EXERCISE BRIEF: Note each line in the data holding the string "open" and report it.

SOURCE MATERIAL:

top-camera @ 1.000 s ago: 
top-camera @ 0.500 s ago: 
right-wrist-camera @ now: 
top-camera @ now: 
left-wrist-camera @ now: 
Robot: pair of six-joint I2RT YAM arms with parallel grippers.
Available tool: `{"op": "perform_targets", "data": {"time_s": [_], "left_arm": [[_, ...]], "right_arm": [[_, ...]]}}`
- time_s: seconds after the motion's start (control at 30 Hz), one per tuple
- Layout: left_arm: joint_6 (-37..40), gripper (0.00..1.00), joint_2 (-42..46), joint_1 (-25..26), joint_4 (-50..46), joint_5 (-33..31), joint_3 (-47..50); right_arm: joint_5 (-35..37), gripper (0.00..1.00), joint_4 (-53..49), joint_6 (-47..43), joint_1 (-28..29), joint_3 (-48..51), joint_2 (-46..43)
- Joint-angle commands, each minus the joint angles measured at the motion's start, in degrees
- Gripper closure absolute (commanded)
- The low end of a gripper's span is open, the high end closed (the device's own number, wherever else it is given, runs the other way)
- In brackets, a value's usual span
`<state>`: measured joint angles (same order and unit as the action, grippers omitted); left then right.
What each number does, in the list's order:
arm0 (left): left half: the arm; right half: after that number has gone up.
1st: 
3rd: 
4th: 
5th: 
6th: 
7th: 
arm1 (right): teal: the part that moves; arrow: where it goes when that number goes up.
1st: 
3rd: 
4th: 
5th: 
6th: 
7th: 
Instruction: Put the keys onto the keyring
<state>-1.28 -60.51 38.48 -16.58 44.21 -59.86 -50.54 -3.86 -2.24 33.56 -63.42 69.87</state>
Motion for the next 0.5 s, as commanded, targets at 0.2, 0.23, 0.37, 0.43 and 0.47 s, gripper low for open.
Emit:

YOUR SOLUTION:
- The low end of a gripper's span is open, the high end closed (the device's own number, wherever else it is given, runs the other way)
Motion for the next 0.5 s, as commanded, targets at 0.2, 0.23, 0.37, 0.43 and 0.47 s, gripper low for open.

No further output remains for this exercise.